The foundational hypothesis of the DCM framework is that the system of interest can be modeled using a state-space approach. This formulation separates the equations describing the temporal evolution of unobserved variables (e.g., the neuronal activity) from those describing the observed variables (e.g., the BOLD). Such a separation is important because some of the model parameters have a direct interpretation in terms of effective connectivity between unobserved neuronal populations rather than statistical dependency between observed variables. A subtle and important consequence of the distinction between functional effective connectivity is that one can only estimate recurrent or self-inhibition using a state-space model. This is because the correlation of a time series with itself is always 1 (and the variance is always positive). Assessing self-connectivity in terms of excitability or disinhibition of a node can be empirically important (e.g., in estimating changes in excitation-inhibition balance or condition-specific changes in the “gain” of a particular source or region).

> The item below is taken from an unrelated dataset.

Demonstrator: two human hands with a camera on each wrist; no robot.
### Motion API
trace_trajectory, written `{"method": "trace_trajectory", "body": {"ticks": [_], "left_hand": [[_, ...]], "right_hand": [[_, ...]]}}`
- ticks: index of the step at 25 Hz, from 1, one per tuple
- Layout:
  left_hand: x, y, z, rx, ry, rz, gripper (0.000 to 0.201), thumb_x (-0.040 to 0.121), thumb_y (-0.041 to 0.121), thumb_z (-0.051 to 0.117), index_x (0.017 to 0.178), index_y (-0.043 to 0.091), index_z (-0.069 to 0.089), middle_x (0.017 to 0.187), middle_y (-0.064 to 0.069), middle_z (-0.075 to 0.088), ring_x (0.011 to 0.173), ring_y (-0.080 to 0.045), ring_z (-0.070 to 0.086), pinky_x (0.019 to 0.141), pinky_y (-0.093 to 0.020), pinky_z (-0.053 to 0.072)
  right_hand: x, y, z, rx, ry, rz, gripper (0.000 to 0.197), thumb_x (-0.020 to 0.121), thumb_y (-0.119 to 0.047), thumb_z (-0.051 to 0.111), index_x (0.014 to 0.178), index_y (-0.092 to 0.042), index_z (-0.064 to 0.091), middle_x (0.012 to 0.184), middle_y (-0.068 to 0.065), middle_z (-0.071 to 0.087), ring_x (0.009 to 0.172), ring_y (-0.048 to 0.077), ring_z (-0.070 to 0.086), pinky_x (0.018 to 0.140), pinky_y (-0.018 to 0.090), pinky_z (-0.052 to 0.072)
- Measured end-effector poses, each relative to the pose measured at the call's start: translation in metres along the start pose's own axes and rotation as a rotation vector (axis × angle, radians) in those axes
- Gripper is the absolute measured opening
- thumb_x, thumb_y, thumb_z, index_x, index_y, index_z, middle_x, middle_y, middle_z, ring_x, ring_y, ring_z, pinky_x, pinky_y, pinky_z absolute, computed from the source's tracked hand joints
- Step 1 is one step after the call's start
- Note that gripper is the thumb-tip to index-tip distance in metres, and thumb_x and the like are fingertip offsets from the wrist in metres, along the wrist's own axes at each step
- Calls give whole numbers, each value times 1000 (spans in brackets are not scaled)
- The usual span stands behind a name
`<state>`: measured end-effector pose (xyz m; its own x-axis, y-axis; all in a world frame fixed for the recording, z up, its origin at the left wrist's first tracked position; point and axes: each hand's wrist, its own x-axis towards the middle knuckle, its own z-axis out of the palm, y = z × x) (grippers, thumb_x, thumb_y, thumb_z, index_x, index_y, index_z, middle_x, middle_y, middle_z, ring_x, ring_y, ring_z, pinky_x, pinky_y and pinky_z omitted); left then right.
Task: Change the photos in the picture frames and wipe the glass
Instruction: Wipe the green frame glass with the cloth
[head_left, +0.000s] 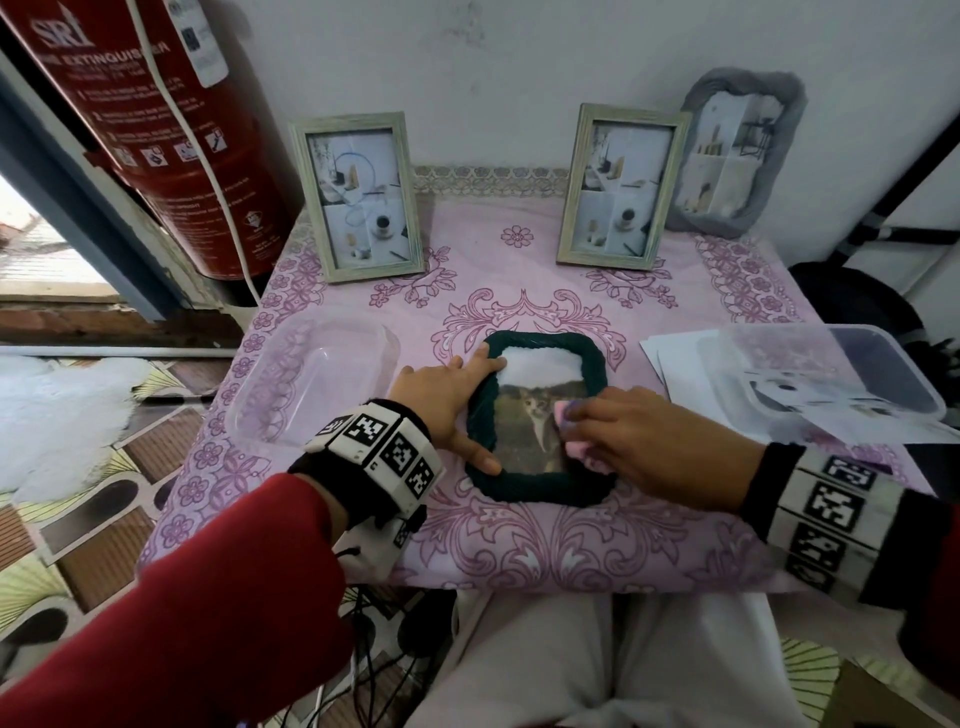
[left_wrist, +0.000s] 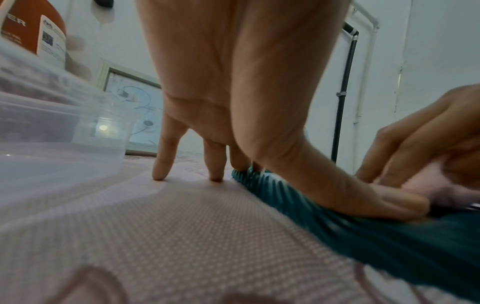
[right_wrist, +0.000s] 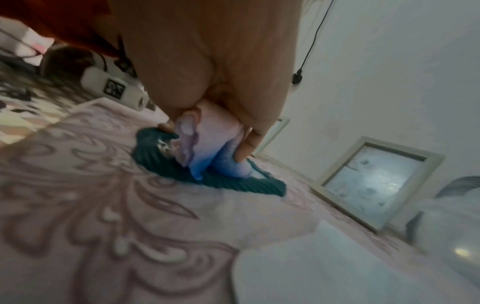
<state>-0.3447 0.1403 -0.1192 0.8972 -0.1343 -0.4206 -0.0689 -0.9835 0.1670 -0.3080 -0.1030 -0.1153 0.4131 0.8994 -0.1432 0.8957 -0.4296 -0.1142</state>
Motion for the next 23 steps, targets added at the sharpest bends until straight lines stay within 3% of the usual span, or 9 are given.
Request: {"method": "trace_trajectory", "body": {"ticks": [8,11,17,20,23], "left_hand": [[2,1,0,20,4,-4,123,53,64,76,148,32,5,158,-4,12,130,-28,43,106,-49,36],[1,1,0,20,17,-13,121,54,64,76,148,32,6,155,-5,20,126,-28,46,105,-46,37],[-4,1,-1,-24,6,9,119,58,59,77,148,31,4,159,-3,6,136,-27,36,109,-46,32],[-4,1,-1,-39,-6,5,118,59,58,77,148,31,4,157,-7,13,135,-29,37,109,-45,33],[-5,3,-2,-64,4,-11,116,60,56,77,148,32,6,150,-12,27,128,-32,43,106,-46,35]], "right_hand": [[60,16,-4,-35,18,192,32,94,-18,43,125,-19,53,136,1,47,117,22,42,99,32,32],[60,-7,3,45,7,120,37,95,-22,44,131,-21,49,143,-1,42,121,21,40,101,35,32],[18,-22,9,132,69,30,36,94,-26,45,130,-24,52,143,-6,44,128,16,41,98,30,30],[16,-12,1,42,47,73,37,95,-27,42,131,-26,50,143,-7,43,126,16,42,97,28,29],[27,-10,-12,-41,7,205,35,95,-36,38,126,-30,53,141,-11,45,120,17,40,94,32,27]]}}
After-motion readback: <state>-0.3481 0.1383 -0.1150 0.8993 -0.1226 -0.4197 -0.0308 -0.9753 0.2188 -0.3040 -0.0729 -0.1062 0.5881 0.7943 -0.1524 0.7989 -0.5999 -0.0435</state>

### Continuous-Time Formulation

Like most DCM approaches, spectral DCM treats time as a continuous quantity. Representing time as a sequence of discrete steps may seem more natural, especially for fMRI, where the observations are recorded at evenly spaced time intervals with a relatively low sampling rate. However, DCM also models the neuronal activity, which unfolds at a much faster timescale and in an asynchronous manner. These two features can be naturally modeled using differential equations in continuous time. The discrete formulation usually converges to the continuous one with faster acquisition times, as is the case for EEG and MEG.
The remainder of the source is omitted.